I am definitely feeling sorry for myself today.  Both dogs, my shadows, are on the bed.  They want to be with me. 

This is a real pity party today.  

So.  I have two places to apply for work, which I will do.  I will be good to myself.  I will write some letters.  I will take a nap.  And it will be ok.  I will disregard the noise and add music.

Friday, July 11, 2014

I Hate My Mother

Is this wrong?  I don't hate her, really.  I just don't like her.  We would never be friends.  I guess we could agree to disagree about everything.  Today, I am not sure what happened.  But I was wrong in every way.  Mom said to me "I used to sit in the kitchen everyday for 30 years, I would like to get back to it".  Which was her way of telling me to get my computer off the kitchen table.  So, I have moved all my stuff into my room ~ and I have nothing of mine downstairs.  Which works for me.  I was just downstairs so I could be close to her daily, while she sits in the library every day.  She even has her meals in there!  Works for me.

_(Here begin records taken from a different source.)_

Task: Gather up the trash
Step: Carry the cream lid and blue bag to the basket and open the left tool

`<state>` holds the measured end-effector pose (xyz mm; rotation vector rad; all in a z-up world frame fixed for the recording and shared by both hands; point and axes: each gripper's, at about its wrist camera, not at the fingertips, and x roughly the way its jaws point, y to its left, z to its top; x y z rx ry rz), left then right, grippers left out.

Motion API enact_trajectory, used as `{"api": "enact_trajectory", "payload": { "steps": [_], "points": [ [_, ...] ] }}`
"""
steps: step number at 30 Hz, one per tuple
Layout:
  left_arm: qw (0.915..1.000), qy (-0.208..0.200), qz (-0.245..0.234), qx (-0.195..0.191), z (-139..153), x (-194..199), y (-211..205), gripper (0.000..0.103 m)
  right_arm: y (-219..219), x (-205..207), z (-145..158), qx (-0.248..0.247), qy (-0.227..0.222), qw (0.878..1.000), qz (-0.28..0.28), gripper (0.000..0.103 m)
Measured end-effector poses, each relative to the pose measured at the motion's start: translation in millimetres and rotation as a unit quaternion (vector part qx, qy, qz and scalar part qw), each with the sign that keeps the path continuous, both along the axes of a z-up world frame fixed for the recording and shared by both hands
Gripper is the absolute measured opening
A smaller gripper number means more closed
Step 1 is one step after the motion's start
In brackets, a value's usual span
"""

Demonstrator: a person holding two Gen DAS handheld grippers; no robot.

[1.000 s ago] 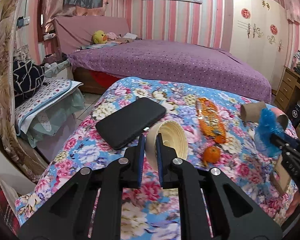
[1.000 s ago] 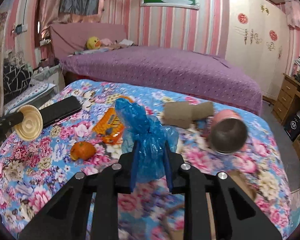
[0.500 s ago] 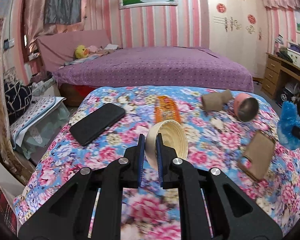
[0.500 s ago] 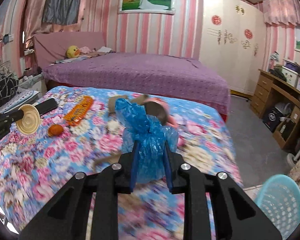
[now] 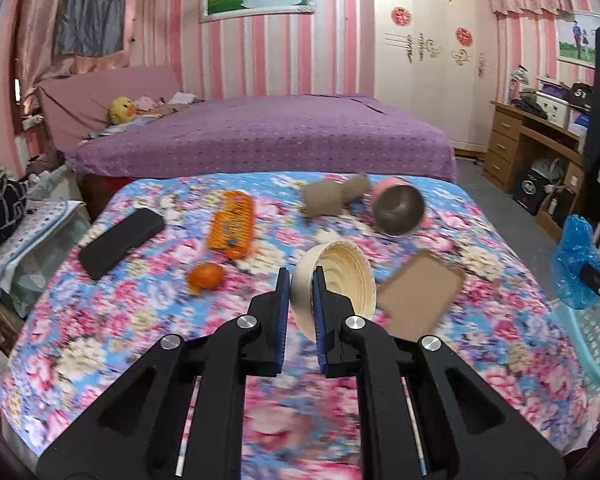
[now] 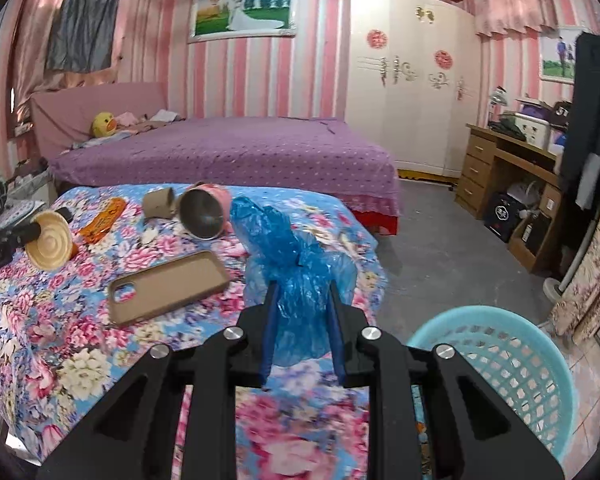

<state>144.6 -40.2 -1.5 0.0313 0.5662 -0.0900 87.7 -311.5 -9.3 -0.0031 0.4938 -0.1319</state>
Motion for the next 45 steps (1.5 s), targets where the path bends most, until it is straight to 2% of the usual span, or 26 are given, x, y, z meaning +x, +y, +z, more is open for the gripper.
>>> {"api": "enact_trajectory", "payload": {
  "steps": [8, 17, 24, 28, 36, 41, 45],
  "points": [
    [0.9996, 0.001, -0.026, -0.006, -4, 0, -45, 0.010, -39, -11, -1, 0.009, -0.006, 1.000, -0.026, 0.023],
    [0.9980, -0.006, -0.062, 0.007, -5, -2, -97, 0.010, -82, -25, -1, 0.024, -0.015, 0.998, -0.056, 0.023],
    [0.9957, -0.022, -0.090, 0.008, 5, -18, -133, 0.010, -118, -42, -2, 0.011, -0.016, 0.996, -0.090, 0.023],
    [0.9941, -0.030, -0.104, 0.009, 9, -23, -159, 0.010, -138, -57, -4, -0.017, -0.011, 0.994, -0.112, 0.023],
    [0.9818, -0.043, -0.185, 0.011, 1, -56, -240, 0.010, -177, -88, -13, -0.025, -0.007, 0.989, -0.145, 0.023],
    [0.9731, -0.039, -0.227, 0.002, -12, -71, -282, 0.010, -197, -103, -19, -0.002, -0.010, 0.987, -0.161, 0.023],
    [0.9695, -0.023, -0.244, -0.002, -25, -73, -301, 0.010, -212, -110, -26, 0.014, -0.005, 0.986, -0.167, 0.023]
  ]
}}
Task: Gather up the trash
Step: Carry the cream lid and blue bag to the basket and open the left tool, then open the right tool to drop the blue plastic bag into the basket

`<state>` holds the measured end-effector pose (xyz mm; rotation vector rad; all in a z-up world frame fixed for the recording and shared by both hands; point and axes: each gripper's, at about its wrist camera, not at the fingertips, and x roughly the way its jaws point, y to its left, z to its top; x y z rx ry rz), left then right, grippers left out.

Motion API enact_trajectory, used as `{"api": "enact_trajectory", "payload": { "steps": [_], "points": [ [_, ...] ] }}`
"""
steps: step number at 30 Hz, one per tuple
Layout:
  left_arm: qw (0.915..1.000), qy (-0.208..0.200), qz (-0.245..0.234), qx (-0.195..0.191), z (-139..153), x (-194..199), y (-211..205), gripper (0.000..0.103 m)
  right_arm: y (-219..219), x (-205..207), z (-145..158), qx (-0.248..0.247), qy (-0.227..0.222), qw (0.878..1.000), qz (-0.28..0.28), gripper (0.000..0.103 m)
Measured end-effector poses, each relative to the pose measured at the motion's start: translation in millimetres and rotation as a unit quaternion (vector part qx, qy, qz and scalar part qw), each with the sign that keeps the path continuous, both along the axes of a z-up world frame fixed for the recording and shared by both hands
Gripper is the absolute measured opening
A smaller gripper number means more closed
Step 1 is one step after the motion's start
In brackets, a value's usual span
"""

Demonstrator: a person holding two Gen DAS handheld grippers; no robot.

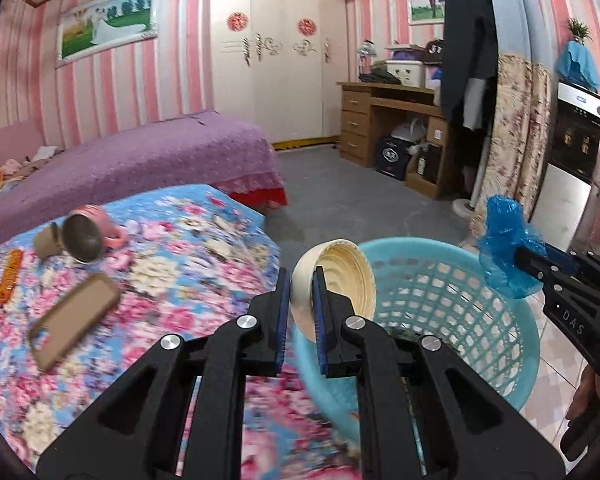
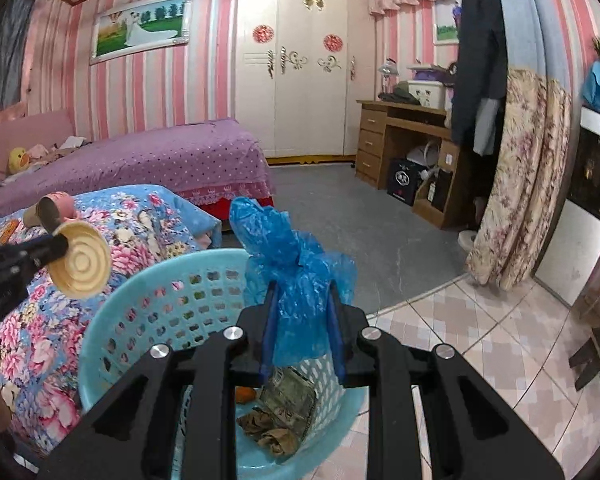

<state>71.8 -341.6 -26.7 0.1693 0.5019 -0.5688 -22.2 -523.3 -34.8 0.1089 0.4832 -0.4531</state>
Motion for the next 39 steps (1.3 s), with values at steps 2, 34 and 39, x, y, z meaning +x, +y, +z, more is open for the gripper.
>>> {"api": "enact_trajectory", "payload": {
  "steps": [2, 34, 39],
  "points": [
    [1.0000, 0.007, -0.003, 0.002, -8, 1, -8, 0.010, -7, -3, -4, 0.009, -0.002, 1.000, -0.006, 0.023],
    [0.9996, 0.014, 0.014, 0.022, -21, 18, 2, 0.091, 1, 10, -14, 0.030, -0.013, 0.999, 0.006, 0.023],
    [0.9991, -0.013, 0.027, 0.030, -15, 14, 5, 0.092, 3, 11, -14, 0.029, -0.014, 0.999, 0.008, 0.023]
  ]
}}
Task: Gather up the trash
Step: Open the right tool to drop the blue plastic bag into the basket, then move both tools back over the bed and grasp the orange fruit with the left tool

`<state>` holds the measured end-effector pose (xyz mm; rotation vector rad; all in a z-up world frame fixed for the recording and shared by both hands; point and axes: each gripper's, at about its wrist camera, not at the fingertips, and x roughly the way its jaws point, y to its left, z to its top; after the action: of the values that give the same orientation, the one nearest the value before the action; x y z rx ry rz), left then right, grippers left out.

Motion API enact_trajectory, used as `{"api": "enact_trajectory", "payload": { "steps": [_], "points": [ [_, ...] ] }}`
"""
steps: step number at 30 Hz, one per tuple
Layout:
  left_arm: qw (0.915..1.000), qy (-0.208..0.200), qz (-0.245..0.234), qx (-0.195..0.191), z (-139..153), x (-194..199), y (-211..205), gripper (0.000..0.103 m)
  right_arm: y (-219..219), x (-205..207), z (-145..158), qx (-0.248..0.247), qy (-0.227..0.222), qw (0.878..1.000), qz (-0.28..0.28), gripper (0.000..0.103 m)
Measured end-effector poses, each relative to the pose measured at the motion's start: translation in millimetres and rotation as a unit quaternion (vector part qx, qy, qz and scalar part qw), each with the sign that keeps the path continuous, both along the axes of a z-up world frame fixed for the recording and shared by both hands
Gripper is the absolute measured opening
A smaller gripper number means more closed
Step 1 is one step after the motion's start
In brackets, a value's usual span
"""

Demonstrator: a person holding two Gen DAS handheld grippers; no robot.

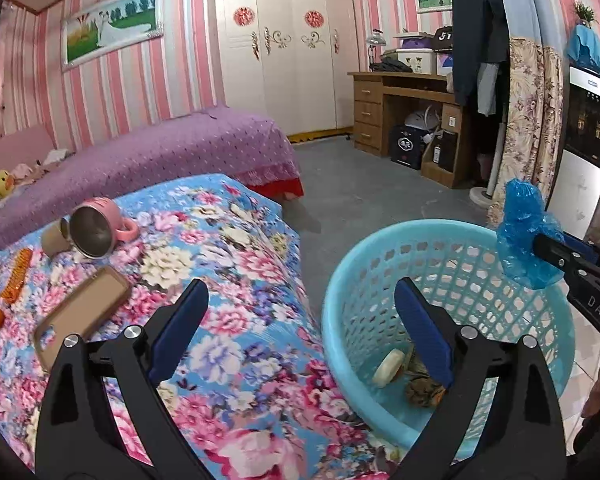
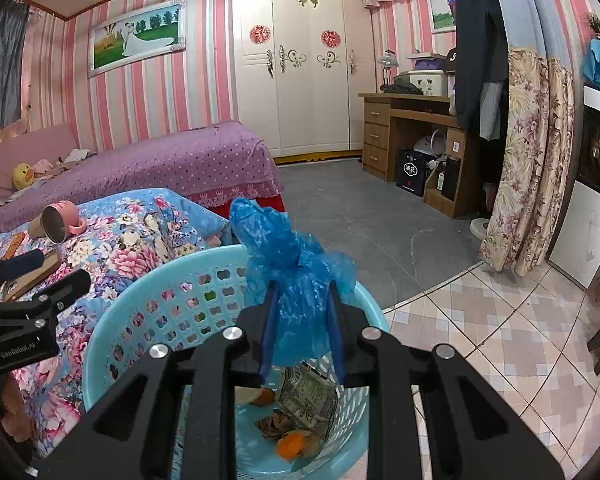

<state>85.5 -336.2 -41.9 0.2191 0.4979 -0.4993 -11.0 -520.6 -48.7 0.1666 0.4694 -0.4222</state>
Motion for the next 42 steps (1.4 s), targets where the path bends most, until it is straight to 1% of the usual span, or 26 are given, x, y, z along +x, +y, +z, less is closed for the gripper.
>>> {"api": "enact_trajectory", "payload": {
  "steps": [6, 7, 8, 10, 12, 14, 17, 19, 25, 34, 38, 42],
  "points": [
    [0.9998, -0.008, 0.017, -0.002, 4, -2, 13, 0.094, 4, 4, 0, 0.003, -0.001, 1.000, 0.004, 0.024],
    [0.9997, -0.010, 0.022, -0.002, 5, -2, 16, 0.095, 5, 5, 0, 0.004, -0.001, 1.000, 0.005, 0.030],
    [0.9996, -0.011, 0.025, -0.002, 6, -3, 19, 0.095, 6, 6, 0, 0.004, -0.001, 1.000, 0.005, 0.047],
    [0.9995, -0.014, 0.028, -0.004, 8, -4, 24, 0.096, 10, 7, 0, 0.000, -0.003, 1.000, 0.001, 0.071],
    [0.9993, -0.017, 0.033, -0.004, 10, -4, 30, 0.096, 14, 9, 1, -0.003, -0.004, 1.000, 0.003, 0.074],
    [0.9991, -0.019, 0.037, -0.005, 11, -5, 36, 0.096, 16, 11, 2, -0.004, -0.002, 1.000, -0.002, 0.088],
    [0.9988, -0.020, 0.045, -0.005, 13, -4, 47, 0.096, 20, 12, 5, -0.011, -0.005, 1.000, -0.015, 0.097],
    [0.9985, -0.021, 0.050, -0.005, 14, -3, 54, 0.097, 22, 12, 8, -0.016, -0.006, 1.000, -0.024, 0.098],
    [0.9972, -0.025, 0.070, -0.005, 17, 2, 79, 0.097, 29, 17, 12, -0.021, -0.006, 0.999, -0.034, 0.099],
    [0.9950, -0.032, 0.094, -0.009, 28, 15, 123, 0.097, 58, 31, 19, -0.033, -0.009, 0.999, -0.018, 0.099],
    [0.9938, -0.036, 0.105, -0.005, 31, 21, 142, 0.097, 70, 40, 21, -0.028, -0.013, 0.999, -0.011, 0.099],
    [0.9922, -0.032, 0.120, -0.009, 32, 29, 167, 0.097, 87, 51, 22, -0.029, -0.012, 1.000, 0.001, 0.098]
  ]
}}
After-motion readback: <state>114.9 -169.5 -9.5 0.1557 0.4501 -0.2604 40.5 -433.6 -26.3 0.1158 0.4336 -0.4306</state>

I actually cried.  Not in front of her.  I cried at Nancy's while I took care of her animals.  But I am better than that and I am better than her.  I have bent over backwards to take care of her and I will continue.  Because I am not going to feel guilty and I am going to sleep at night.  Mom is exactly like Sissy.  Both mean and self centered.  I have stopped that line - I don't have any children and I am not going to have any.  

I am actually having a drink to settle down and be able to drive her to meet everyone for dinner.  I may just drink dinner.  And smile.